Material for the task START
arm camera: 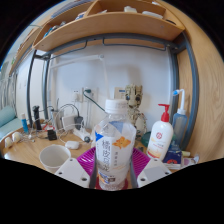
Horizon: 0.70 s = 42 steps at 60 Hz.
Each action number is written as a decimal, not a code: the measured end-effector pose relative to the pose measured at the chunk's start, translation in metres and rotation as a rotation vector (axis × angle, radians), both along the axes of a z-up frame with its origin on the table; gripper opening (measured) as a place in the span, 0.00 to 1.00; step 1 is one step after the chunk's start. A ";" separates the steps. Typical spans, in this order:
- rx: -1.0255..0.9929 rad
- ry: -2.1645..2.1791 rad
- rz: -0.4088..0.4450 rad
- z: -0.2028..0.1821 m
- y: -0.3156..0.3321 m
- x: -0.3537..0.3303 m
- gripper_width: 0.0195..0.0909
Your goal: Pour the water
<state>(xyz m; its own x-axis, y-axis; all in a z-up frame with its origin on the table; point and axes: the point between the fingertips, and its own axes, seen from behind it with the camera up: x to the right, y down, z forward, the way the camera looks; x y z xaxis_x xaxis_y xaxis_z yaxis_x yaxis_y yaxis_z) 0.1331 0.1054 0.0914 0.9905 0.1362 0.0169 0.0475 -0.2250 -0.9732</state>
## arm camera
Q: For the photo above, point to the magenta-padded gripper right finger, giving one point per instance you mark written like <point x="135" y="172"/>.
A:
<point x="155" y="171"/>

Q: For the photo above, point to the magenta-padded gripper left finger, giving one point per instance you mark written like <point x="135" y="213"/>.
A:
<point x="73" y="171"/>

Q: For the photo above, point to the clear plastic drink bottle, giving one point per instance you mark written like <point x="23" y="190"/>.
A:
<point x="115" y="146"/>

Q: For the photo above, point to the blue and red box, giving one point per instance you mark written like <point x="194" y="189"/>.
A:
<point x="173" y="158"/>

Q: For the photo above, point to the cream paper cup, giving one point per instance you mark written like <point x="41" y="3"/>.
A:
<point x="53" y="158"/>

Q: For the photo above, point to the white red-pump lotion bottle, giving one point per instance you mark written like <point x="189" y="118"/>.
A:
<point x="160" y="136"/>

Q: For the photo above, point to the white power strip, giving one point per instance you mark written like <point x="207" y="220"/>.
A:
<point x="81" y="134"/>

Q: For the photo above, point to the blue long-nozzle squeeze bottle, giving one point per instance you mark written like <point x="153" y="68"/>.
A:
<point x="180" y="123"/>

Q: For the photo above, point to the small blue bottle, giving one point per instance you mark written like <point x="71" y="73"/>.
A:
<point x="24" y="125"/>

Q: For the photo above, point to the wooden tree figurine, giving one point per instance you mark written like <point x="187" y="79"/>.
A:
<point x="135" y="100"/>

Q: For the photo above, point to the teal bed cover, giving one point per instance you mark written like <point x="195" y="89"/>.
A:
<point x="6" y="121"/>

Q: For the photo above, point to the wooden shelf unit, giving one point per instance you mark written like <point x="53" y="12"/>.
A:
<point x="110" y="26"/>

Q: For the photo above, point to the grey metal desk frame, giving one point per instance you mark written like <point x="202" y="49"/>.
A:
<point x="191" y="100"/>

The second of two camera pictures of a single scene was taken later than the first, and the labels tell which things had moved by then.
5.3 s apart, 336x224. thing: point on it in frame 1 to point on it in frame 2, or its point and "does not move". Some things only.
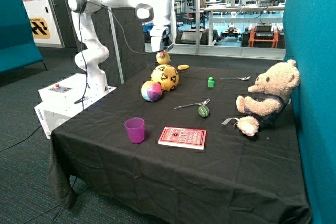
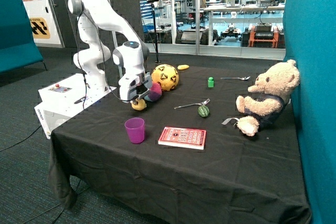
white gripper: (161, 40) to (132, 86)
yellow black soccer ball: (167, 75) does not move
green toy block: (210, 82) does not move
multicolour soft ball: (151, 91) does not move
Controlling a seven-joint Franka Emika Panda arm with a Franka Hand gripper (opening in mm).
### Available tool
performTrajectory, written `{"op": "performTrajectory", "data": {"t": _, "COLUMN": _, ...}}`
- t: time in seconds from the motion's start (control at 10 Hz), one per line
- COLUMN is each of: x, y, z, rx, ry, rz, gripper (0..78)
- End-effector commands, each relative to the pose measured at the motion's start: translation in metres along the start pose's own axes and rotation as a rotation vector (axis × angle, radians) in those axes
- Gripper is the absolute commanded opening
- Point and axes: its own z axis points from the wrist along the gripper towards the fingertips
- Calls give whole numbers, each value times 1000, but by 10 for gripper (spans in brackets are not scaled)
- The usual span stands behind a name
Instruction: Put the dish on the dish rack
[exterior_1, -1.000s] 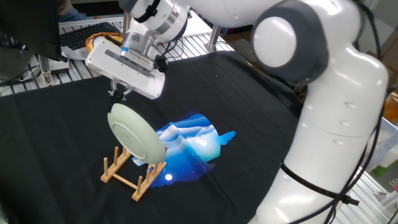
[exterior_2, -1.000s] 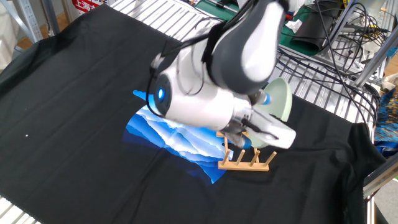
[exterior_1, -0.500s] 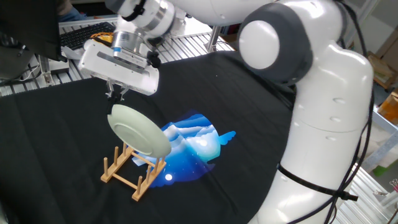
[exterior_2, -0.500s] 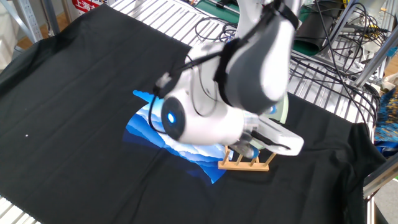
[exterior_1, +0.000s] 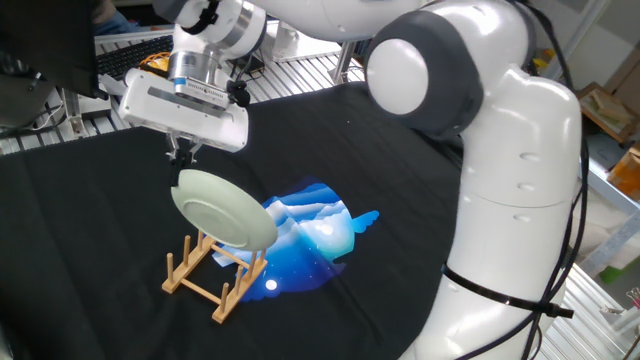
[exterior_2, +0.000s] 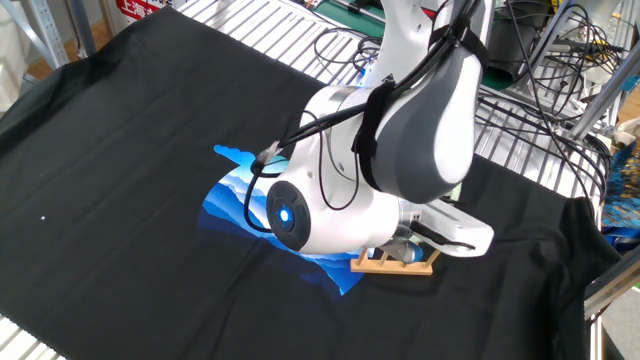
Material for the task END
=== Task directions ===
Leaving out each picture, repeat exactly the lines above from the one that contains "- Point and" through the one that contains "[exterior_1, -0.500s]".

=== Solution for this task ===
- Point and axes: its own z axis points from the wrist along the gripper towards the fingertips
- Calls give whole numbers, each value times 1000, but by 10 for gripper (spans in brackets are not scaled)
- The usual span stands behind a name
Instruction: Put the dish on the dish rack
[exterior_1, -1.000s] 
[exterior_2, -1.000s] 
[exterior_1, -0.500s] 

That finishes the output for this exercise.